- Instructions to follow -
Look through the entries below for the line with "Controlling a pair" and the line with "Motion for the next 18", then give again exactly those two lines and all lines between them, minus the pictures.

- Records contained in a dataset -
* * * * * * *
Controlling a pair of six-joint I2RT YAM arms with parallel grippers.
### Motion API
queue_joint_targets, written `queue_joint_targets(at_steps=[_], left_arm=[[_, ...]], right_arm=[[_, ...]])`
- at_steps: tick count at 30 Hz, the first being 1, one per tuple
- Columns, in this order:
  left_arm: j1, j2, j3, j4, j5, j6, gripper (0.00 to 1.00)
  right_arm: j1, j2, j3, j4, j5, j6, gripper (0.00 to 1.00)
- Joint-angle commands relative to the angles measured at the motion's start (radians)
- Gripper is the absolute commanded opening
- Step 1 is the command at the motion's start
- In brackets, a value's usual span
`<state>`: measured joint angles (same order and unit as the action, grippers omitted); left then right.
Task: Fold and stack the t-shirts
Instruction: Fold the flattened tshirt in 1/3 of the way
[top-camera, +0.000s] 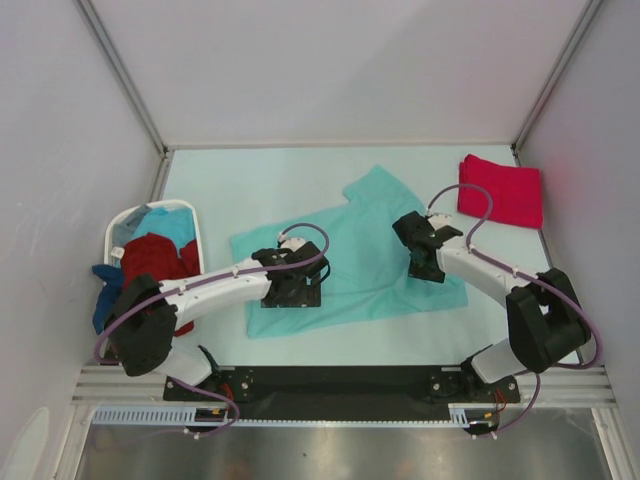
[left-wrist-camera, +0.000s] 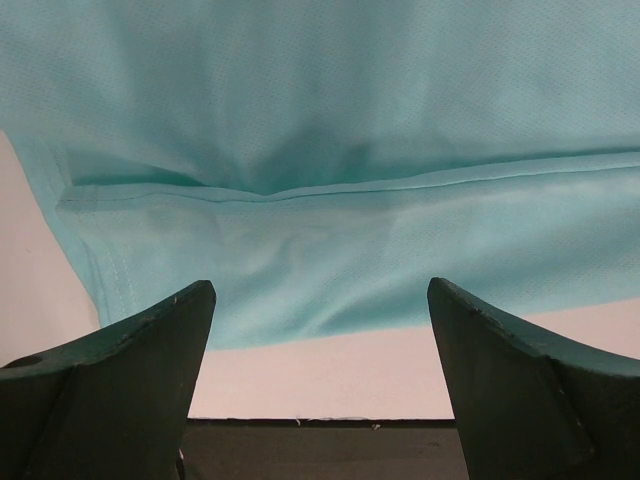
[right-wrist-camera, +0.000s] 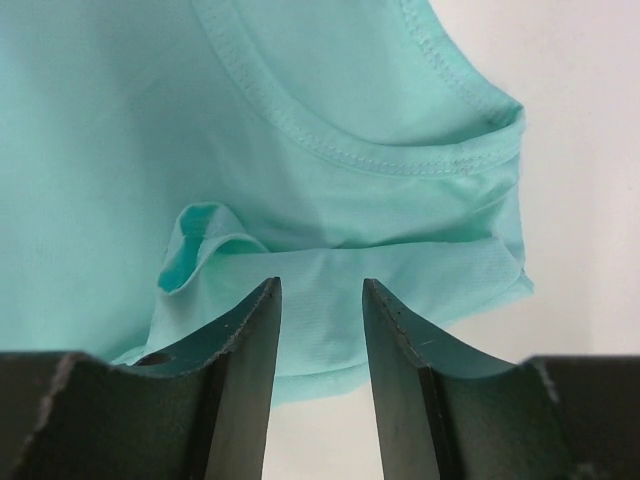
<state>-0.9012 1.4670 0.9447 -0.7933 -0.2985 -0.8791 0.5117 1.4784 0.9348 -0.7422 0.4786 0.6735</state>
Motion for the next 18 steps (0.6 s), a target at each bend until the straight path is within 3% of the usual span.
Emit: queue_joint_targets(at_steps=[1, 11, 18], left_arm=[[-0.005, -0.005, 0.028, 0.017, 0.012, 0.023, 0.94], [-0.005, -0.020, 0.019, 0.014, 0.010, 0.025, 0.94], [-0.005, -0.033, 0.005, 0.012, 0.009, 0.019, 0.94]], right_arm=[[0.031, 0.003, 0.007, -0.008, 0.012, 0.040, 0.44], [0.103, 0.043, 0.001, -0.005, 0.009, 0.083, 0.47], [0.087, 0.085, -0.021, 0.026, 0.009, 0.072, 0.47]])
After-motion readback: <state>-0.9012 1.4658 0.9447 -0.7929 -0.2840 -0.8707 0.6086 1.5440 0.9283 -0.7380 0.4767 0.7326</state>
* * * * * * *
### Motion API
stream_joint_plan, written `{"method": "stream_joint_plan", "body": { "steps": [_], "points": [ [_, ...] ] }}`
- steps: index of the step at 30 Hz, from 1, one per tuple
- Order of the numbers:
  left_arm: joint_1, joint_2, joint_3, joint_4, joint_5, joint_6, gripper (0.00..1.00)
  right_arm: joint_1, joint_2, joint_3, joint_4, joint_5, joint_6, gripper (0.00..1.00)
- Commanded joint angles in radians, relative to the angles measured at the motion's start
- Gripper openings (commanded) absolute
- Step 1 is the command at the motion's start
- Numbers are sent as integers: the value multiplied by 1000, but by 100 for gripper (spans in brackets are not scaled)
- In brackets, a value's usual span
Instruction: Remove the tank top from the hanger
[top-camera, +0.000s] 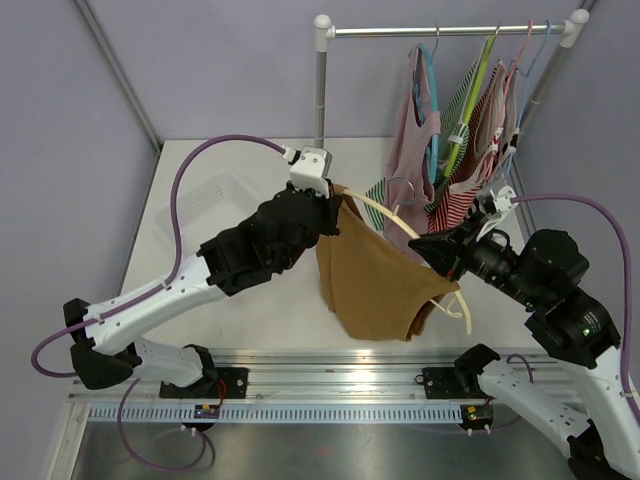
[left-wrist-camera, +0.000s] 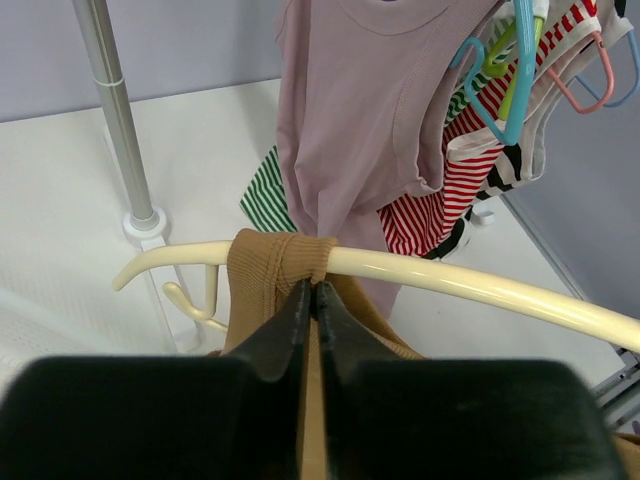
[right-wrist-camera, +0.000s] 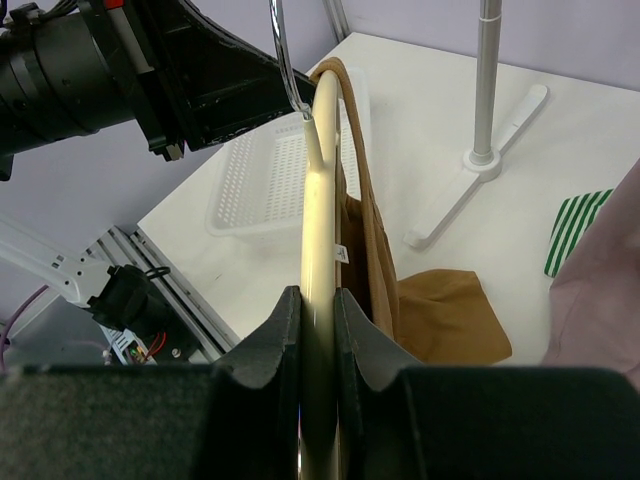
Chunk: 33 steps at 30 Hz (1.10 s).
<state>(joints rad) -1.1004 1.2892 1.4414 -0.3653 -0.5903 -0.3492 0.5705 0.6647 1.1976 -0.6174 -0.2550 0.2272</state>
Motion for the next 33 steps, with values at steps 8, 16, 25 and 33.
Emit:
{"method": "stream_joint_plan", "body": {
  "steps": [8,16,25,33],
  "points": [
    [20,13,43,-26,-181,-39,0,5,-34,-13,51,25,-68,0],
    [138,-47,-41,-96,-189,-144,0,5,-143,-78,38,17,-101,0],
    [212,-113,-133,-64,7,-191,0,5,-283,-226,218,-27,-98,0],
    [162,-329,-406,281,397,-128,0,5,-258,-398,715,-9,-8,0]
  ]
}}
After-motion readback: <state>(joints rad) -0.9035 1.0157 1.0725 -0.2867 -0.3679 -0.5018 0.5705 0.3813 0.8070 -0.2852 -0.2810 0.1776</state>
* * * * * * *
- Completed task -
Controlling a pair of six-joint I2RT YAM arms with parallel grippers.
### Motion API
queue_joint_targets, written `queue_joint_targets(at_steps=[_], left_arm=[[_, ...]], right_arm=[[_, ...]])`
- at_steps: tick count at 30 Hz, the first being 1, one per tuple
- Columns, in this order:
  left_arm: j1, j2, j3, j4, j5, j6, gripper (0.00 to 1.00)
  right_arm: j1, j2, j3, j4, j5, j6, gripper (0.00 to 1.00)
- Joint-angle commands relative to the angles measured at the motion's start (radians)
- Gripper is the absolute commanded opening
- Step 1 is the command at the motion's start
- In brackets, a value's usual span
`<state>`: measured joint angles (same order and unit as the action, grippers omitted); left then right.
Task: Fold and stack the t-shirts
Instruction: Fold the flattened tshirt in 1/3 of the way
[top-camera, +0.000s] 
[left-wrist-camera, +0.000s] 
[right-wrist-camera, +0.000s] 
<state>-0.9012 1.4670 0.9447 -0.7933 -0.2985 -0.8791 0.5117 1.4784 0.9348 -0.7422 0.4786 0.6735</state>
Motion for the next 18 steps (0.6 s), a target at each bend until the straight path is within 3% of the usual span.

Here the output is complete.